● **Directions for this task**
When the string "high" appears in a line of the records, show the whole line.

● **Material provided**
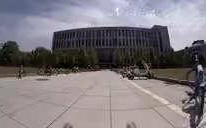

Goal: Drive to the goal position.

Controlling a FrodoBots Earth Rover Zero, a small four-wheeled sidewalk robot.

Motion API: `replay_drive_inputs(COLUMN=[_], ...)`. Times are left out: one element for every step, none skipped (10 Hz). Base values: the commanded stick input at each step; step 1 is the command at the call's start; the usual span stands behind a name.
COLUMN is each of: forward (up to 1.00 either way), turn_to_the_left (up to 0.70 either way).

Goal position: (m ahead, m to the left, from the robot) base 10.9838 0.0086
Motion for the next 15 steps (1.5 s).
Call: replay_drive_inputs(forward=[0.45,0.45,0.45,0.45,0.45,0.45,0.45,0.45,0.45,0.45,0.45,0.45,0.45,0.45,0.45], turn_to_the_left=[0.0,0.0,0.0,0.0,0.0,0.0,0.0,0.0,0.0,0.0,0.0,0.0,0.0,0.0,0.0])
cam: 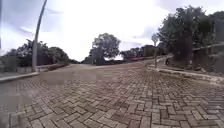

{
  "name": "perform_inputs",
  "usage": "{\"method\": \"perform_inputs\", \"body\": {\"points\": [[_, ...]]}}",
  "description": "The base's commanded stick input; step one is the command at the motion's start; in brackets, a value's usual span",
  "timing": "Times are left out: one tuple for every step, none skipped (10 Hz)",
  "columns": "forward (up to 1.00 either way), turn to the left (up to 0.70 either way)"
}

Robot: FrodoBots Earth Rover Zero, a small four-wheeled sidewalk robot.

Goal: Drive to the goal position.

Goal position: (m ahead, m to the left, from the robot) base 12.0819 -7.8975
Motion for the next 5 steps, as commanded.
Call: {"method": "perform_inputs", "body": {"points": [[0.7,0.0],[0.7,0.0],[0.7,0.0],[0.7,0.0],[0.7,0.0]]}}
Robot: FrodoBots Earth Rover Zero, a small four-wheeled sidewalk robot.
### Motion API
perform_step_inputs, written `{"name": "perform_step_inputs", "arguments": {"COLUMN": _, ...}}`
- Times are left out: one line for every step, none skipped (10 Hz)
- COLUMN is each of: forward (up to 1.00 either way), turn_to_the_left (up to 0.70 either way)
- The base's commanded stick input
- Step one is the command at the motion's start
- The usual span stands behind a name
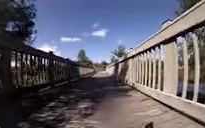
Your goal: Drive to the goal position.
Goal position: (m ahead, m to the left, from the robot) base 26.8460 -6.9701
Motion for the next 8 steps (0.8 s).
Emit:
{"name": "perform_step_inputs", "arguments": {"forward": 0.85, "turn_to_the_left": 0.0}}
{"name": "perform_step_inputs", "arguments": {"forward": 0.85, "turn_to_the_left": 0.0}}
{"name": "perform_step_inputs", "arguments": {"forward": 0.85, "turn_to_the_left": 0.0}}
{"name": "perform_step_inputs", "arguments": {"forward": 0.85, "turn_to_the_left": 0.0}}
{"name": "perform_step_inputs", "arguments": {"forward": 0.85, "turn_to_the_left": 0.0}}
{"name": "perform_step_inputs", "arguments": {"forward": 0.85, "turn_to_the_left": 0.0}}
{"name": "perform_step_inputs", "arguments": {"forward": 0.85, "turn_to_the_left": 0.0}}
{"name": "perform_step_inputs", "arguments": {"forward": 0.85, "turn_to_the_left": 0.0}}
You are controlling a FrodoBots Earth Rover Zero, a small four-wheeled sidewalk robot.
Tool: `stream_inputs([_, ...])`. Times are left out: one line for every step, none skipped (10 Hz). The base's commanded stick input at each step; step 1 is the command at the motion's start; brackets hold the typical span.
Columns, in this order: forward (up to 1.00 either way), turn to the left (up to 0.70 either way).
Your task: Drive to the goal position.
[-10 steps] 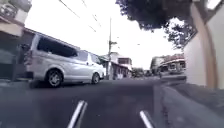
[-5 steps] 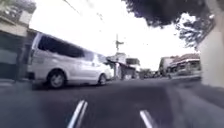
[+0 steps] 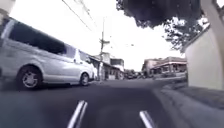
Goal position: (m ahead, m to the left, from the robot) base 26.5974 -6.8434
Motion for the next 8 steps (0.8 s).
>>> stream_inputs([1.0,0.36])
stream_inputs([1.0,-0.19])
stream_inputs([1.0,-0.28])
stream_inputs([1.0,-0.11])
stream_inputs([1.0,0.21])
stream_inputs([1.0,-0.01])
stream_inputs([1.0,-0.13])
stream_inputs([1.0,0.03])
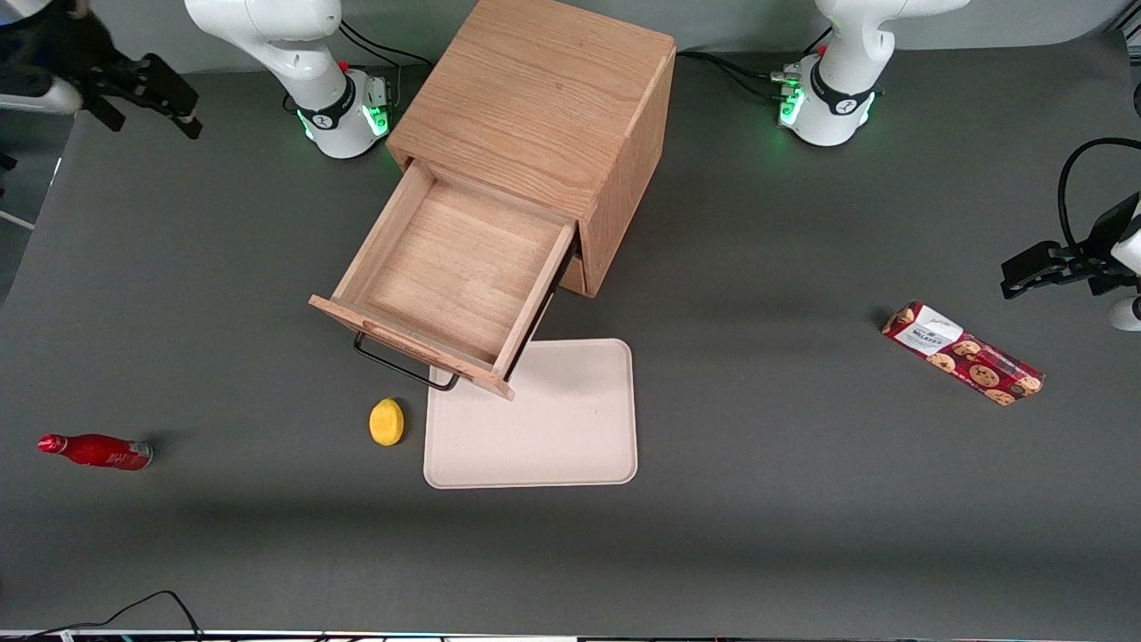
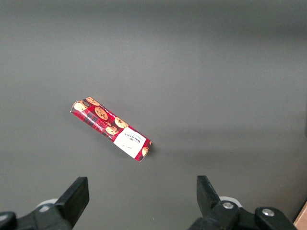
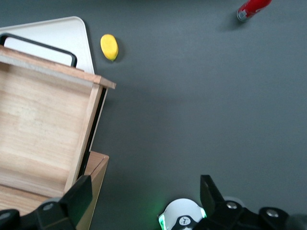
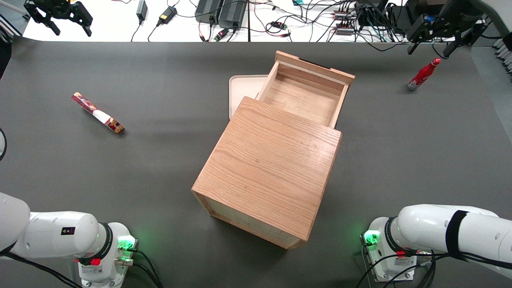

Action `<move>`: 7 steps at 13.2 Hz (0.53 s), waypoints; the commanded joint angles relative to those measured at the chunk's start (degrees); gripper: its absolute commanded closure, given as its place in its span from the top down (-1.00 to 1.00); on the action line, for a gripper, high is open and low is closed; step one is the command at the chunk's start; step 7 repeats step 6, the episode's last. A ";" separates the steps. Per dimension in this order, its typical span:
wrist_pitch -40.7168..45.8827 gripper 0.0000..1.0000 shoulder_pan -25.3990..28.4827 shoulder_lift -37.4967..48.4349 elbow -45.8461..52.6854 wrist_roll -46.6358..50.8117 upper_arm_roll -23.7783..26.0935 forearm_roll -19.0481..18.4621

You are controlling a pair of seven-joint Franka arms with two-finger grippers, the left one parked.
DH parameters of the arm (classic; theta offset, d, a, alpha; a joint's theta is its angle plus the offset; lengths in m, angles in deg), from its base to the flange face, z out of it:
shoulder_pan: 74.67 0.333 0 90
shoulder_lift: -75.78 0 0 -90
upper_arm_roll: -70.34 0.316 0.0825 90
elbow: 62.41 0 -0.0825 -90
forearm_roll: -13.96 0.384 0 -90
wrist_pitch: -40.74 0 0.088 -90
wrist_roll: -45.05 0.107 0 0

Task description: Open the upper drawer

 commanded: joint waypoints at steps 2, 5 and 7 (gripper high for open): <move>0.18 1.00 0.09 -5.60 5.69 -1.09 -0.36 1.21; 0.62 1.00 -0.17 -8.50 8.76 -0.30 -0.62 1.57; 0.80 1.00 -0.26 -9.30 9.99 -0.91 -0.88 1.57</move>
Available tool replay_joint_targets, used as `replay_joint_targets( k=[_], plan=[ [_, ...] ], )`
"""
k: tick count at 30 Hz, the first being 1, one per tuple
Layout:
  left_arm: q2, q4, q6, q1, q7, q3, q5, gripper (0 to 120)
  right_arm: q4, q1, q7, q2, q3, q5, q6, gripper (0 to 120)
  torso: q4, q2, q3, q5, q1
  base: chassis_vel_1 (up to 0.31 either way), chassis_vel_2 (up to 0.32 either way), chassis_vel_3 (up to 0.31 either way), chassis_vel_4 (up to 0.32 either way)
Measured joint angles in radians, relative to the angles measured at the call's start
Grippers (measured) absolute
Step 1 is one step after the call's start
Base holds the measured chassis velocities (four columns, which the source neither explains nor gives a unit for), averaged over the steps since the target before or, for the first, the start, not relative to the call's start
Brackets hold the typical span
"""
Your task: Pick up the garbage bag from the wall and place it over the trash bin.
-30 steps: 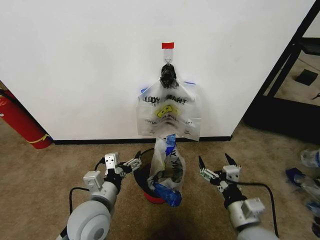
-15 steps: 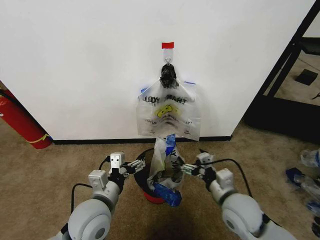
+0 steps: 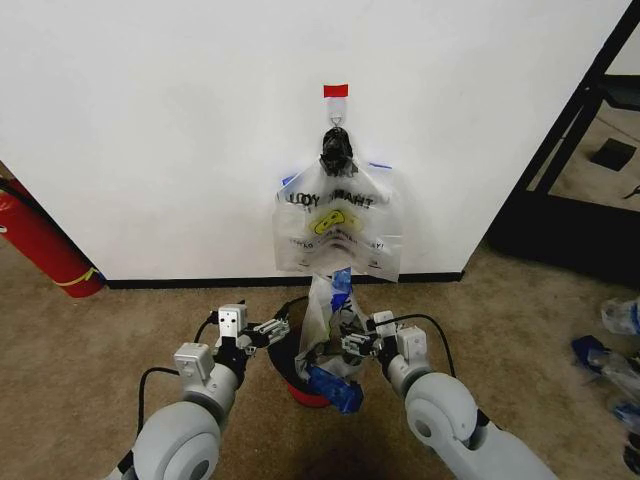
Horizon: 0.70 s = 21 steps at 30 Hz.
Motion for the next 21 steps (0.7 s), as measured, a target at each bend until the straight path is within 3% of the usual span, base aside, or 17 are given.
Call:
replay_joint_targets(
  k=[7, 14, 16, 21],
  plan=[
    [0.004, 0.001, -0.002, 0.003, 0.004, -0.005, 0.01, 100, -0.033, 0.022, 0.012, 0.015, -0.008, 0.032, -0.011, 94, 0.0001, 0.0, 0.0, 0.0, 0.0, 0.0, 0.0, 0.0, 0.0],
    [0.003, -0.003, -0.004, 0.007, 0.003, -0.009, 0.013, 100, -0.043, 0.036, 0.049, 0.03, -0.014, 0.121, -0.041, 63, 0.0001, 0.0, 0.0, 0.0, 0.0, 0.0, 0.0, 0.0, 0.0],
    [0.003, -0.003, -0.004, 0.007, 0.003, -0.009, 0.013, 100, -0.043, 0.036, 0.053, 0.031, -0.014, 0.13, -0.045, 61, 0.0001, 0.0, 0.0, 0.0, 0.0, 0.0, 0.0, 0.0, 0.0],
    [0.002, -0.004, -0.004, 0.007, 0.0, -0.01, 0.012, 100, -0.05, 0.04, 0.087, 0.037, -0.014, 0.18, -0.071, 40, 0.0001, 0.0, 0.0, 0.0, 0.0, 0.0, 0.0, 0.0, 0.0]
  ],
)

● **Solution to this task**
Action `<move>`: 7 steps at 13.2 Hz (0.53 s), waypoints; the commanded joint angles relative to those measured at the chunk's start (degrees); gripper: its absolute commanded closure, given as its place in its span from the top down (-1.00 to 1.00); on the action line, for a gripper, high is open and low is closed; step one is the command at the chunk's start; step 7 repeats step 6, the episode's last. A ";" separates the steps. Per dimension in this order, its typical span:
 commanded: joint waypoints at steps 2, 5 and 7 (gripper high for open): <move>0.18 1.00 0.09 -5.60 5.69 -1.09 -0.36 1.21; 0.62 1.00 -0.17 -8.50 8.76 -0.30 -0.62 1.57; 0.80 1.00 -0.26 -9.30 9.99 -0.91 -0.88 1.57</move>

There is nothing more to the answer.